Three nights in a row… Yes, I am muttering, have been since just after 5 am this morning.  I am NOT a morning person, and I do covet every minute I get to sleep – this stems from a childhood of never being able to sleep through the night.  Day one, an “ass dial” at 4 am.  Day two, well let’s include day one in the “after hours, impolite texting” at 11:35 pm in my time zone – followed by another 4 am text asking “when is your birthday?” Folks! This is NOT something you text someone at 4 am – especially if you only know the receiving party as an acquaintance. Then came the barrage of, “Hey Girlfriend” texts from a “friend” I haven’t seen in over a year – she doesn’t realize 6am is NOT the best time to ask me “girlfriend” questions.  Moving into day three… The 5 am shower incident is the only thing that saved “girlfriend” from her second day in a row “girlfriend texts” waking me from a deep sleep.  I finally had it, texting in all caps – yelling, if you will – “DO NOT TEXT BEFORE 9 AM, not only is it rude to assume every other human is awake at 6 am, it is good manners to not be intrusive” end quote.  By the way, she has not responded to that text, yet.
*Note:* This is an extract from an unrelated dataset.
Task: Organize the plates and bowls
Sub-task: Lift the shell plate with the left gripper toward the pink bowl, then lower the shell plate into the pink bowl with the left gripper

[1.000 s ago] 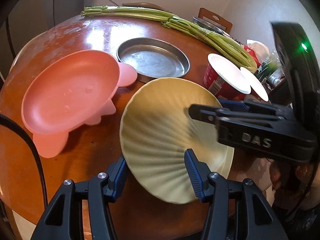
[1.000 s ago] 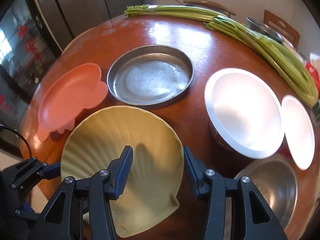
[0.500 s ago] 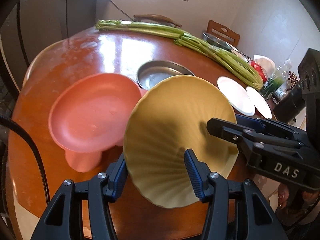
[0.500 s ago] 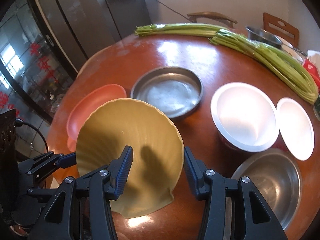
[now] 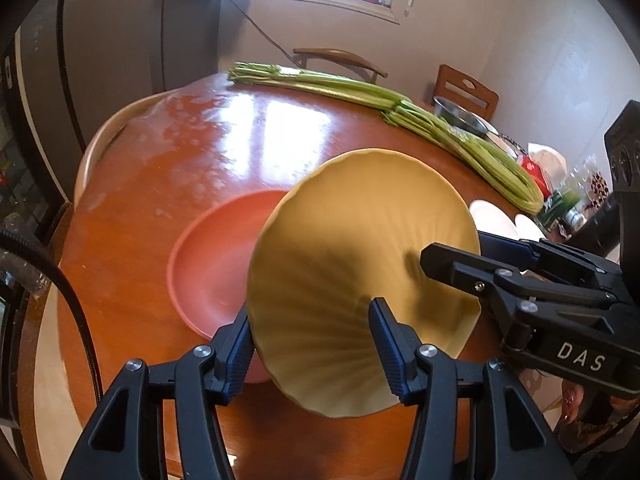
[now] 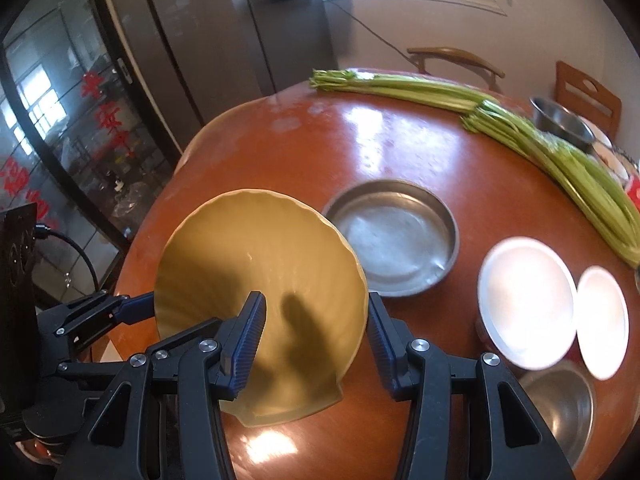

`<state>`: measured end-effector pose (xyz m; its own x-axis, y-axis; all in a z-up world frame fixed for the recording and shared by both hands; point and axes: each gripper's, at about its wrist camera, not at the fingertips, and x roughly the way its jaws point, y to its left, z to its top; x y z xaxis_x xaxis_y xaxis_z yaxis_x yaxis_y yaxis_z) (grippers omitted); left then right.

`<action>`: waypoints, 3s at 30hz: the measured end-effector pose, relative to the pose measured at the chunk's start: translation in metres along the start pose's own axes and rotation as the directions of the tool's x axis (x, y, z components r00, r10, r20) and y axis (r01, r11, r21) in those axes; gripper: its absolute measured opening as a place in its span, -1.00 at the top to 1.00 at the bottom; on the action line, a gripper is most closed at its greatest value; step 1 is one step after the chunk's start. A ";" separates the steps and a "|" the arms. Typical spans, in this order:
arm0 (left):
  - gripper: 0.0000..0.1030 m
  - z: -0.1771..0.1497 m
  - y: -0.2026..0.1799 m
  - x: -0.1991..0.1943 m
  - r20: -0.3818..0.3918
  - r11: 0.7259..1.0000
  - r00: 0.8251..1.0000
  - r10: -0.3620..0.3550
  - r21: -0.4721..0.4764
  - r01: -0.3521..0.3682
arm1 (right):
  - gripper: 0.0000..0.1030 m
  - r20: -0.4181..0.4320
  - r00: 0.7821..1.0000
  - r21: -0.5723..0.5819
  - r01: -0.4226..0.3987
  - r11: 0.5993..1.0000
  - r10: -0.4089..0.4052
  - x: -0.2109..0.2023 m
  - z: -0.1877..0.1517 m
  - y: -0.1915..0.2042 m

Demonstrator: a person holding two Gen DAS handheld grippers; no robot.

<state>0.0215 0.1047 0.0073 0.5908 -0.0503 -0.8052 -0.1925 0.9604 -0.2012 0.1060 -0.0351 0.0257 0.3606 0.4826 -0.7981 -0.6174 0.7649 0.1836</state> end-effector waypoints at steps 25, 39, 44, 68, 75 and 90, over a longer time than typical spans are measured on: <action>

For those of you who do not remember/know life before Microsoft Word, Excel, or even cell phones, there was this thing called a “Rolodex,” that I actually kept the contact persons information – address, full name, phone number, TIME ZONE, and other information that may be needed in conversation.  Maybe it was the class I took in tenth grade that made me aware of being polite, it surely was not from my mother.  We had an extension phone in our home – another thing many folks may not know or remember, more than one phone hooked to a land line (to those who do not understand this reference, a “home phone”).  Anyhow, I used to drive my mother nuts, but for some unknown reason, she rarely showed her displeasure with me jumping into the conversations by running to the other phone in the house.  My mother is not living, so if you are reading this from the great beyond, “Sorry Mom!”  I will say, having said extension did get me into trouble as a teenager, as I had to run to mom’s bedroom when the phone rang, so as not to have her know it was a boy calling me, sigh.

For those of you who have followed my journey – over 2 ½ years later, I am still wondering when the journey is completed.  Well, I guess it is never completed in a sense.  When I started this blog, I weighed 474 pounds, which sadly I have to admit, I was heavier, as I spent one year trying to “lose weight before I took drastic measures”.  Presently, I have had some issues with my emotions relating to weight loss, so I have retracted from my “peeps”.  There just are some days I cannot offer others my usual cheers of positivity, and to those who have reached out to me (I will write you personally), I really do appreciate the love & understanding!  Yup, I woke up on the wrong side of grumpy today, but hey, I’ve got my bed linens in the wash, I am showered, and already started to look at work.  I am on the fence about swimming today, as I have been swimming at a different pool due to the Olympic Trials taking place at my usual pool (my sweetie got a call from his folks, “Hey, we’ve been watching the Olympic Trials, they keep talking about Federal Way, Washington, is that where Brenda swims at?”  Yup, that is where I usually swim, but of late, I have been swimming at one of the local High School pools, and man it is not very inspiring.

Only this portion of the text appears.